### Exercise
From the line with "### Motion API" through the line with "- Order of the", inclusive, return each line of the data below exactly and leave the rest out.

(Data items)
········
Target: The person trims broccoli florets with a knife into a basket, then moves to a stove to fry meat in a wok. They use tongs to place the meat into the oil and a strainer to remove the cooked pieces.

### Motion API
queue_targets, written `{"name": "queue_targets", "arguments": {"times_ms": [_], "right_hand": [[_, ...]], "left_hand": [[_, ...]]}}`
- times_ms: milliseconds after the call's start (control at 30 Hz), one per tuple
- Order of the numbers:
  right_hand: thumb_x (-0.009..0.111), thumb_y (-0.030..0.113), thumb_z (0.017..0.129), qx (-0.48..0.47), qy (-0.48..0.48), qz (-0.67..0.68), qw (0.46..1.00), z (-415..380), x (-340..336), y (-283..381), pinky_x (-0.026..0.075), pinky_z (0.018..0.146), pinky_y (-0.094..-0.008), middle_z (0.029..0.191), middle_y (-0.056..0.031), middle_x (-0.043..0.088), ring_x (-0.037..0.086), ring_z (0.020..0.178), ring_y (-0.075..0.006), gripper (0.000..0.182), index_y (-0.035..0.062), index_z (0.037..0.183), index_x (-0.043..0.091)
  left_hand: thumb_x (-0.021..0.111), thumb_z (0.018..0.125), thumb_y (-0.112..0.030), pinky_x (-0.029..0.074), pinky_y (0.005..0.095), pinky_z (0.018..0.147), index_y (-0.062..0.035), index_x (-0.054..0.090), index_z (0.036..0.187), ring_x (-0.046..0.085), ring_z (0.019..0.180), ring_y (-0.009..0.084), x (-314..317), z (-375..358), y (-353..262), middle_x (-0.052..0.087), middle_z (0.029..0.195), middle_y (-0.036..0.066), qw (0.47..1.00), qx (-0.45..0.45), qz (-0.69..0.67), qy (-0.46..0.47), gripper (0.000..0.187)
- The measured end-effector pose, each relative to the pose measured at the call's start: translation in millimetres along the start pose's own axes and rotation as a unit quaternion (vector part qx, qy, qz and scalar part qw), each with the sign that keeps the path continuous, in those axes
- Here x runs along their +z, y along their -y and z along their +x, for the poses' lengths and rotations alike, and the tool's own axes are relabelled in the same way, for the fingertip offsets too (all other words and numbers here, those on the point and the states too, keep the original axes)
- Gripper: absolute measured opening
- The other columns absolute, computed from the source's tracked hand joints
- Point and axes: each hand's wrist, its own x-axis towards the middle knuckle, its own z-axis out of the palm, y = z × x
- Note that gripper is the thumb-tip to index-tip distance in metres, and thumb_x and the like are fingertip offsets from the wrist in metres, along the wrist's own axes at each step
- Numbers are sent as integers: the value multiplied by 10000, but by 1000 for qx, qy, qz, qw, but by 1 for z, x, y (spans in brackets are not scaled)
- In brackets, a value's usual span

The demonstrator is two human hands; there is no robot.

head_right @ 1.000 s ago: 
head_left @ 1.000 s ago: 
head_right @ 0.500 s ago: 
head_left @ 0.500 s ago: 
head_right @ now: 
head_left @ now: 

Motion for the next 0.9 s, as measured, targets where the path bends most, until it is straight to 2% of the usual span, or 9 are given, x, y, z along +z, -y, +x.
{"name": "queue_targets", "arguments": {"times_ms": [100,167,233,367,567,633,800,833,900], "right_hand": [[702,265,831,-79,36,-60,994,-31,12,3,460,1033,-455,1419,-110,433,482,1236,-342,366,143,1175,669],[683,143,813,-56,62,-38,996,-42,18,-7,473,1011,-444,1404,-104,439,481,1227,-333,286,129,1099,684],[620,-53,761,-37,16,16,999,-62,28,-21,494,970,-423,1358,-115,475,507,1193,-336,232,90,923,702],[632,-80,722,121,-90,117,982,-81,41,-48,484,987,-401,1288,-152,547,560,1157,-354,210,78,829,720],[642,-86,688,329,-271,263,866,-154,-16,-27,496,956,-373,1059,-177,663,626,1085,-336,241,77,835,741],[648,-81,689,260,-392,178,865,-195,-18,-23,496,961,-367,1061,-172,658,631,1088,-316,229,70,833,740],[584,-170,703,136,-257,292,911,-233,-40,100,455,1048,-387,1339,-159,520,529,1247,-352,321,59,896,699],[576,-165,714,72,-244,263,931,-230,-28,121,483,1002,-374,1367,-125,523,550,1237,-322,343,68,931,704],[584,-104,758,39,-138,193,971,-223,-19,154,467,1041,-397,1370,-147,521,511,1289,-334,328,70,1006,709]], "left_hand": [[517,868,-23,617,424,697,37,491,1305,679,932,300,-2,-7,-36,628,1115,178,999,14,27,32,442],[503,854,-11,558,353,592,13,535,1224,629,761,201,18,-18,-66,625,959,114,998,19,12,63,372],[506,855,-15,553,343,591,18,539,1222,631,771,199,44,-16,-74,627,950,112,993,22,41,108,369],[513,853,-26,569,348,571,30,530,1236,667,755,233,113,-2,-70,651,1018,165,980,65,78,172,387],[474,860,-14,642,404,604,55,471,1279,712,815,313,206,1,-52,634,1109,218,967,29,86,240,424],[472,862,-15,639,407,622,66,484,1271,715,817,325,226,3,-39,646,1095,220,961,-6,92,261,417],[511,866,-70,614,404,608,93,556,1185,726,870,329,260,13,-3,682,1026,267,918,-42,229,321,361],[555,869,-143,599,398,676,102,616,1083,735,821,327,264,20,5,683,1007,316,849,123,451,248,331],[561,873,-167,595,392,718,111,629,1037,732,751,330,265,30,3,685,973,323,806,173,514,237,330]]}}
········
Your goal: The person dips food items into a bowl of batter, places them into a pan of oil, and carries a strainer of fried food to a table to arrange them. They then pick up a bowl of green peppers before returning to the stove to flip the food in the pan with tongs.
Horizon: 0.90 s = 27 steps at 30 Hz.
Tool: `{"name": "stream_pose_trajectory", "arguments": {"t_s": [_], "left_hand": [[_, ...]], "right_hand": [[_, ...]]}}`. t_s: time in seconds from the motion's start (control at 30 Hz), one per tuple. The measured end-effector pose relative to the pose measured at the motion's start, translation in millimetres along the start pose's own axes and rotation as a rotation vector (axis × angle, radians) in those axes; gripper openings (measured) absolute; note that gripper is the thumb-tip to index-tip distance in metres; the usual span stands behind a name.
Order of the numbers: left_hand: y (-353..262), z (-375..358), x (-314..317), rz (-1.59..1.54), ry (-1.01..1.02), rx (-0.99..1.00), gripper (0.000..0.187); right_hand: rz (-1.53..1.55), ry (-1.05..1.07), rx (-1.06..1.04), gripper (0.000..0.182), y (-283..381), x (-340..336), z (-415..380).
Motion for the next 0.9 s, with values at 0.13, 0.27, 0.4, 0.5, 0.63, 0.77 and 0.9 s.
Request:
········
### Exercise result
### Motion API
queue_targets, written `{"name": "queue_targets", "arguments": {"times_ms": [_], "right_hand": [[_, ...]], "left_hand": [[_, ...]]}}`
- times_ms: milliseconds after the call's start (control at 30 Hz), one per tuple
- Order of the numbers:

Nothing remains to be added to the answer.